### WHAT YOU NEED TO DO
The data is to be repeated exactly, with the images removed.
----------------
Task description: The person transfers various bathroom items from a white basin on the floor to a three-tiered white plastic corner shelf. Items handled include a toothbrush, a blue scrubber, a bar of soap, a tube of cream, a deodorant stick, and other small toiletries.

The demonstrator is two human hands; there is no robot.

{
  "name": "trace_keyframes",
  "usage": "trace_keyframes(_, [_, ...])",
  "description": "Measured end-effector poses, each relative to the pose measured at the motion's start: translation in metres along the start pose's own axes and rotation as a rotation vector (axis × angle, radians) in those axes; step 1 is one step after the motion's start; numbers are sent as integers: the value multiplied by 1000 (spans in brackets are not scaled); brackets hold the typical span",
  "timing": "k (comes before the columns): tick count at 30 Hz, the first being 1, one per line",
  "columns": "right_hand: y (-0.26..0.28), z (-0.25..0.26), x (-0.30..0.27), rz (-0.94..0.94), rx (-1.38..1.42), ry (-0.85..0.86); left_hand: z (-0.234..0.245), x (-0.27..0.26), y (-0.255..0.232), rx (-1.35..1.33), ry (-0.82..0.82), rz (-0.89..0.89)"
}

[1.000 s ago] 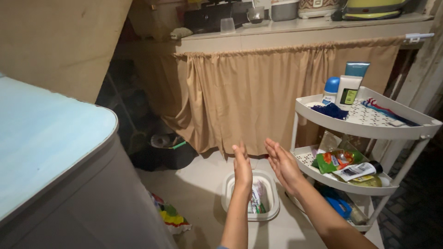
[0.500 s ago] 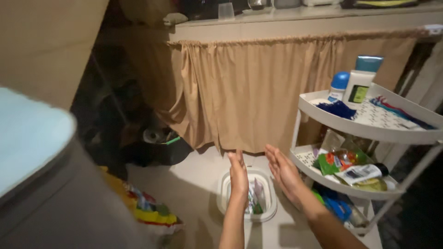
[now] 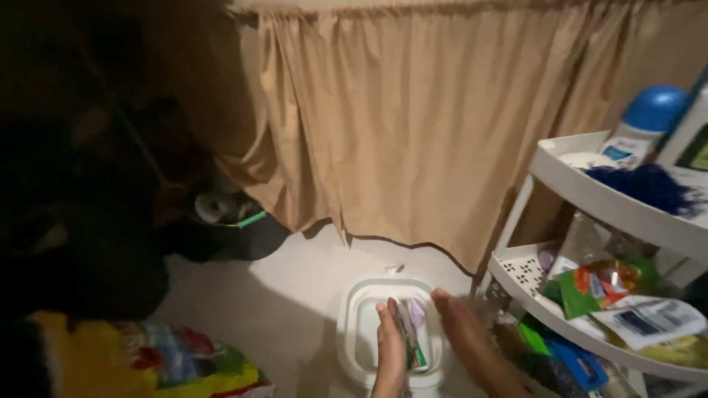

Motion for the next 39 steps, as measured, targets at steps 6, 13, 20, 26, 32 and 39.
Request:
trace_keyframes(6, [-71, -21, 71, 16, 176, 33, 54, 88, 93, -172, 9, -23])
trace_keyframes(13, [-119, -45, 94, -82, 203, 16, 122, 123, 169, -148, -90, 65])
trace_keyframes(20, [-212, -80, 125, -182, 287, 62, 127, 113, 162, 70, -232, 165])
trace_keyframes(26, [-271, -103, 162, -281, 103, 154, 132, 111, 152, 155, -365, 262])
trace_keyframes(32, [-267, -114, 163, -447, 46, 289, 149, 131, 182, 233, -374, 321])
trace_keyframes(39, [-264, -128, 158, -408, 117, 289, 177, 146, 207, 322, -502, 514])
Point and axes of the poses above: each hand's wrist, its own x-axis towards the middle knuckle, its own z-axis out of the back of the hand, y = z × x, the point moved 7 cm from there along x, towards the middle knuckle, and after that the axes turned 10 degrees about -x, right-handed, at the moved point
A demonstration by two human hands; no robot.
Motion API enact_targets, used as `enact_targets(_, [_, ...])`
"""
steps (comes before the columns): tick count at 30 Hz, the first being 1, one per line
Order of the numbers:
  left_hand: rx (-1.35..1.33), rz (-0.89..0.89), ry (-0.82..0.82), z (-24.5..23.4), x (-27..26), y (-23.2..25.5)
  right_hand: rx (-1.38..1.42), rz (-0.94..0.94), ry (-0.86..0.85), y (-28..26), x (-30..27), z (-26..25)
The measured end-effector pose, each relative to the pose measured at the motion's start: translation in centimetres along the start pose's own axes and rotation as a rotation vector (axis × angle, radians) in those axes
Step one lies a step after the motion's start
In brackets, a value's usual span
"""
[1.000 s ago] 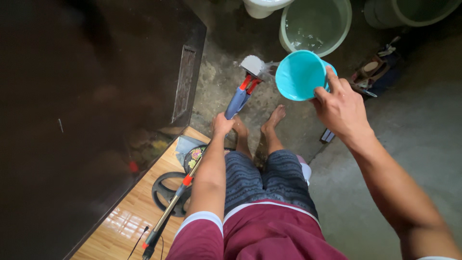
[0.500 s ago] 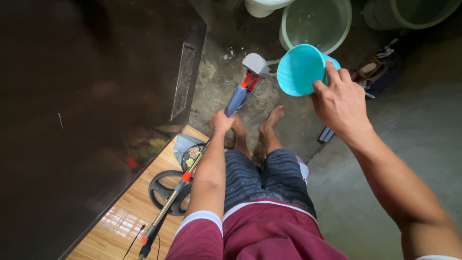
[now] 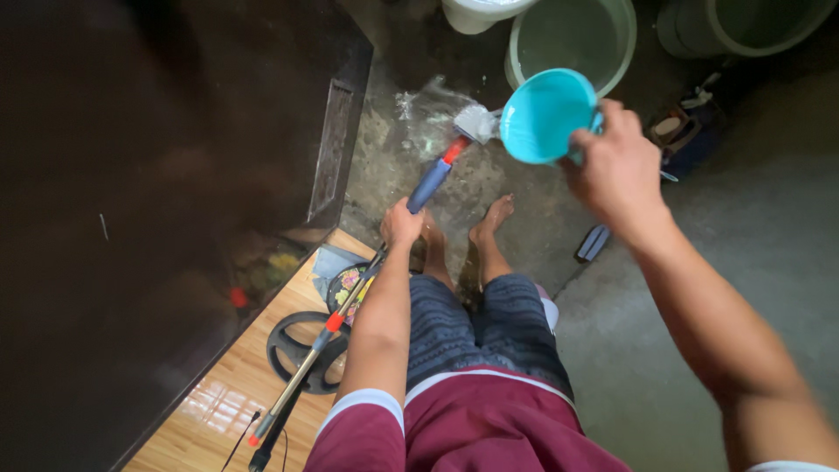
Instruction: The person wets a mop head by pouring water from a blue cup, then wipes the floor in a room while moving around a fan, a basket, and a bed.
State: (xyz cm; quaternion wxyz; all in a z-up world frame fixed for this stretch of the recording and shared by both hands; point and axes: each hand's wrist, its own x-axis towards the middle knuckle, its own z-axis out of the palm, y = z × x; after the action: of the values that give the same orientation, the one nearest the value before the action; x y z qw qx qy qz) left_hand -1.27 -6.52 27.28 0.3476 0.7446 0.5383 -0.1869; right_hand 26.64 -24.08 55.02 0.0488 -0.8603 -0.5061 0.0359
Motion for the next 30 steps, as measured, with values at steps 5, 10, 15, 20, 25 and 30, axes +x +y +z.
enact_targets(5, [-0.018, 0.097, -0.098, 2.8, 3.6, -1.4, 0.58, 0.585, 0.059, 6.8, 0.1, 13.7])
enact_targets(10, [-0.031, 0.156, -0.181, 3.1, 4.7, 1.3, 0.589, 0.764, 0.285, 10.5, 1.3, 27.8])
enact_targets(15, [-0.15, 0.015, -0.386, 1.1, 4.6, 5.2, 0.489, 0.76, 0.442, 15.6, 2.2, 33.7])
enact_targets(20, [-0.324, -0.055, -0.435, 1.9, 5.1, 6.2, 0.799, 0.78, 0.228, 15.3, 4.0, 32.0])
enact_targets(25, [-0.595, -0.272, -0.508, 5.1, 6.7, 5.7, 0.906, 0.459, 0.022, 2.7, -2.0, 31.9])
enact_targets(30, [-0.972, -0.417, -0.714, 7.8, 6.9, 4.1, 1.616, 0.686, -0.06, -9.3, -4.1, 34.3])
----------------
### EXERCISE RESPONSE
Task description: The person transfers various bathroom items from a white basin on the floor to a three-tiered white plastic corner shelf. Items handled include a toothbrush, a blue scrubber, a bar of soap, a tube of cream, a deodorant stick, and other small toiletries.

The demonstrator is two human hands; there is no robot.

{
  "name": "trace_keyframes",
  "usage": "trace_keyframes(_, [_, ...])",
  "description": "Measured end-effector poses, each relative to the pose measured at the motion's start: translation in metres along the start pose's own axes and rotation as a rotation vector (axis × angle, radians) in those axes; step 1 is one step after the motion's start; numbers are sent as integers: the value multiplied by 1000 (spans in brackets are not scaled); brackets hold the typical span",
  "timing": "k (comes before the columns): tick count at 30 Hz, the first being 1, one per line",
  "columns": "right_hand: y (-0.26..0.28), z (-0.25..0.26), x (-0.30..0.27), rz (-0.94..0.94), rx (-1.38..1.42), ry (-0.85..0.86); left_hand: z (-0.234..0.245), x (-0.27..0.26), y (-0.255..0.232), rx (-1.35..1.33), ry (-0.82..0.82), rz (-0.89..0.89)"
}

[1.000 s ago] 
[0.500 s ago] 
[now] 

Motion for the next 39 steps, as measured, targets at steps 6, 13, 20, 26, 32 and 39.
Request:
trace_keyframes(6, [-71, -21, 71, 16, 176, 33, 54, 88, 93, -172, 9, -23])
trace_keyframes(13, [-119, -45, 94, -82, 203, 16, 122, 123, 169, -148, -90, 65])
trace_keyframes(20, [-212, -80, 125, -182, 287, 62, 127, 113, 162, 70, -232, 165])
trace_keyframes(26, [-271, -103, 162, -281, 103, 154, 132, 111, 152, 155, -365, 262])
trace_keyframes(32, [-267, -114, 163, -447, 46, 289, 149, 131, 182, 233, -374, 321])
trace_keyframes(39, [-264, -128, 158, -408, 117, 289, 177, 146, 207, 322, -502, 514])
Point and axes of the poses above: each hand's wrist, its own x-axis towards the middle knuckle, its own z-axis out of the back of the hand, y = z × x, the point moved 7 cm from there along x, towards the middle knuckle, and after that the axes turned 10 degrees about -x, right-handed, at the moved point
A demonstration by two human hands; no robot.
Motion API enact_targets, used as `enact_targets(_, [_, ...])`
"""
steps (comes before the columns): tick count at 30 Hz, the first being 1, one per line
Order of the numbers:
  left_hand: rx (-1.35..1.33), rz (-0.89..0.89), ry (-0.82..0.82), z (-24.5..23.4), x (-27..26), y (-23.2..25.5)
  right_hand: rx (-1.38..1.42), rz (-0.94..0.94), ry (-0.86..0.85), y (-28..26), x (-30..27), z (-26..25)
The measured end-effector pose, each relative to the pose measured at the motion's start: translation in centimetres along the start pose's own axes and rotation as a rotation vector (axis × angle, radians) in those axes
Step one lies a step after the motion's start
In brackets, a value's usual span
"""
[1.000 s ago] 
[0.500 s ago] 
[now] 
Instruction: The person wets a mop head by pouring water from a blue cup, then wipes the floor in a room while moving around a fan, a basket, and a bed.
State: (xyz cm; quaternion wxyz; all in a z-up world frame fixed for this stretch of the recording and shared by both hands; point and axes: each hand's wrist, its own x-axis towards the middle knuckle, its own z-axis out of the palm, y = z × x; after the action: of the values that give the same orientation, the one nearest the value before the action; x y z qw qx qy qz) left_hand -1.27 -6.52 27.28 0.3476 0.7446 0.5383 -0.1869; right_hand 26.64 -24.08 55.02 0.0488 -0.8603 -0.5061 0.0359
Motion for the next 30 steps, as measured, with values at steps 5, 10, 15, 20, 25 and 30, axes +x +y +z.
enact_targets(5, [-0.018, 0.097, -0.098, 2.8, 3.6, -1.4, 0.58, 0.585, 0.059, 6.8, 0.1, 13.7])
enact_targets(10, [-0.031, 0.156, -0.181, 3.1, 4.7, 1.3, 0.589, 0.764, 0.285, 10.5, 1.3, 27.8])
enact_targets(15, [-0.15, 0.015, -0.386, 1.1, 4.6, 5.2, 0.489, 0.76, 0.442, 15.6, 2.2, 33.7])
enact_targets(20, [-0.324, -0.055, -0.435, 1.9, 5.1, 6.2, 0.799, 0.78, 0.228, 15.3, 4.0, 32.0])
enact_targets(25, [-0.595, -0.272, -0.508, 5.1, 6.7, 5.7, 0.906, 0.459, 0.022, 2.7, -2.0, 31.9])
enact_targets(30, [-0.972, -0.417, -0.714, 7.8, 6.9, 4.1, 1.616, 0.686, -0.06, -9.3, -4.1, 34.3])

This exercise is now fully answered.